It is possible that recent critical treatments of the law and its proponents are simply another example of scholarly bias against liberal versus radical activists. As historian Nancy MacLean points out, there is a long history of scholars “writing off older activists as liberal elites interested only in formal equality and unconcerned with the needs of working-class people,” a depiction, she adds, that is “grossly misleading.”Footnote 66 I would argue that something else (or in addition) is at work in recent critiques of ECOA supporters. The relevant comparison is not to scholarship about younger and presumably more radical activists, but to scholarship on similar laws passed in the same era that also tackled credit discrimination, such as the Fair Housing Act (FHA), the Home Mortgage Disclosure Act (HMDA), and the Community Reinvestment Act (CRA).

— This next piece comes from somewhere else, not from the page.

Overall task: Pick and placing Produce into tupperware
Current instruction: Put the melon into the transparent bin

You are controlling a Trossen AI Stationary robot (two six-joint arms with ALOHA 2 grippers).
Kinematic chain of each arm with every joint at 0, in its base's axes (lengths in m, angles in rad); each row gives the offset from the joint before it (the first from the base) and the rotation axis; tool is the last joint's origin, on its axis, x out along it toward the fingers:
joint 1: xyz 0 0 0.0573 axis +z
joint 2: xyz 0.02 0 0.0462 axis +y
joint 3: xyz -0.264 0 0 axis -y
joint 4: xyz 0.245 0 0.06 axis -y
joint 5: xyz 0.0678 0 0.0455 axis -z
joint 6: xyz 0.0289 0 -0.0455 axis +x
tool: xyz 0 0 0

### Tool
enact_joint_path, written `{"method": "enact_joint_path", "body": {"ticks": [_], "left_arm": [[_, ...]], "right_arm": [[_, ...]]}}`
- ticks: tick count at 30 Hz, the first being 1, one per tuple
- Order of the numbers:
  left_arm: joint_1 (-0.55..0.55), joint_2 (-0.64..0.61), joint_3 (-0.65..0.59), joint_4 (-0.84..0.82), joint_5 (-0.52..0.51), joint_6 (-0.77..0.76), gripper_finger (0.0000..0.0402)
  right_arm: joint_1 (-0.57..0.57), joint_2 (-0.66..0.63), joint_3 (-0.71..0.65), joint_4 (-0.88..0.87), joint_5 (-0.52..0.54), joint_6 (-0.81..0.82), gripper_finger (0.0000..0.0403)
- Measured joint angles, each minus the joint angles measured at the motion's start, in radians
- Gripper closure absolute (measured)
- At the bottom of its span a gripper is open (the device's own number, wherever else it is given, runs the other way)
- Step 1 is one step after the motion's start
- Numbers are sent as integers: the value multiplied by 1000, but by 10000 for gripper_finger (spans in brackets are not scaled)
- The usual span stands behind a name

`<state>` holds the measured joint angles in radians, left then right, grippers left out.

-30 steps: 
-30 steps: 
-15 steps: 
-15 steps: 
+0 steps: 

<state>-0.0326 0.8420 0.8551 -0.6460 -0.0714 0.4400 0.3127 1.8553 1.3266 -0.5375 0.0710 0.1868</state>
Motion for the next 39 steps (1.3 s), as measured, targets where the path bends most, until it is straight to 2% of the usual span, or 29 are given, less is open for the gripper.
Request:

The scholarly difference in tone that I am discussing is clear when comparing apples to apples (scholarly treatments of credit laws that do not include discrimination against women versus scholarly treatments of credit laws that center discrimination against women), rather than apples and oranges (scholarship on a credit law banning discrimination versus scholarship on other, ostensibly more radical forms of activism that do not center legislative change).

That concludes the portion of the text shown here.